Up to and including the line that contains "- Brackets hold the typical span", write out each line of the material from its first line, exactly.

Exercise data:

━━━━━━━━━━━━━━━━━━━━━━━━━━━━━━

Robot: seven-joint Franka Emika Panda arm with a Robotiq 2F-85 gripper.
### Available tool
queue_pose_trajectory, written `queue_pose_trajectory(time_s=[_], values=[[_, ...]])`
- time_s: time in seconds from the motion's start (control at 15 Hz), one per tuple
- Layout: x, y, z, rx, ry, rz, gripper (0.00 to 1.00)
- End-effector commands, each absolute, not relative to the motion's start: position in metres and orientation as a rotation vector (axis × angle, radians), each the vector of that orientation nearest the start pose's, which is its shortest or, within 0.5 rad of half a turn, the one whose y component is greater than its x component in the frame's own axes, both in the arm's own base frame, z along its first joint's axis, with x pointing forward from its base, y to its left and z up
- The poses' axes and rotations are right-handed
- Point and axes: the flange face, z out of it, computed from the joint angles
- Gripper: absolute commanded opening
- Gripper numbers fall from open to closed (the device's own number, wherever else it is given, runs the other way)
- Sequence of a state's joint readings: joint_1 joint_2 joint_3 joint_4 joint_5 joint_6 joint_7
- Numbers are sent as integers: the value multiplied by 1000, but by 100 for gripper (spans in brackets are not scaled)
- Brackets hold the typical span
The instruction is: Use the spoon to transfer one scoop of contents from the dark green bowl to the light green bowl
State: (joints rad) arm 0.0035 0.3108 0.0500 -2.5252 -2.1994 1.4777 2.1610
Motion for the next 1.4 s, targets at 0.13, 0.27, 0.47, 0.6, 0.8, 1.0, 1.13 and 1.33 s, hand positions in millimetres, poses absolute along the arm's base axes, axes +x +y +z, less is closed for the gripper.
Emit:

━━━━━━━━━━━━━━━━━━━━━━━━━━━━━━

Solution to the exercise:
Robot: seven-joint Franka Emika Panda arm with a Robotiq 2F-85 gripper.
### Available tool
queue_pose_trajectory, written `queue_pose_trajectory(time_s=[_], values=[[_, ...]])`
- time_s: time in seconds from the motion's start (control at 15 Hz), one per tuple
- Layout: x, y, z, rx, ry, rz, gripper (0.00 to 1.00)
- End-effector commands, each absolute, not relative to the motion's start: position in metres and orientation as a rotation vector (axis × angle, radians), each the vector of that orientation nearest the start pose's, which is its shortest or, within 0.5 rad of half a turn, the one whose y component is greater than its x component in the frame's own axes, both in the arm's own base frame, z along its first joint's axis, with x pointing forward from its base, y to its left and z up
- The poses' axes and rotations are right-handed
- Point and axes: the flange face, z out of it, computed from the joint angles
- Gripper: absolute commanded opening
- Gripper numbers fall from open to closed (the device's own number, wherever else it is given, runs the other way)
- Sequence of a state's joint readings: joint_1 joint_2 joint_3 joint_4 joint_5 joint_6 joint_7
- Numbers are sent as integers: the value multiplied by 1000, but by 100 for gripper (spans in brackets are not scaled)
- Brackets hold the typical span

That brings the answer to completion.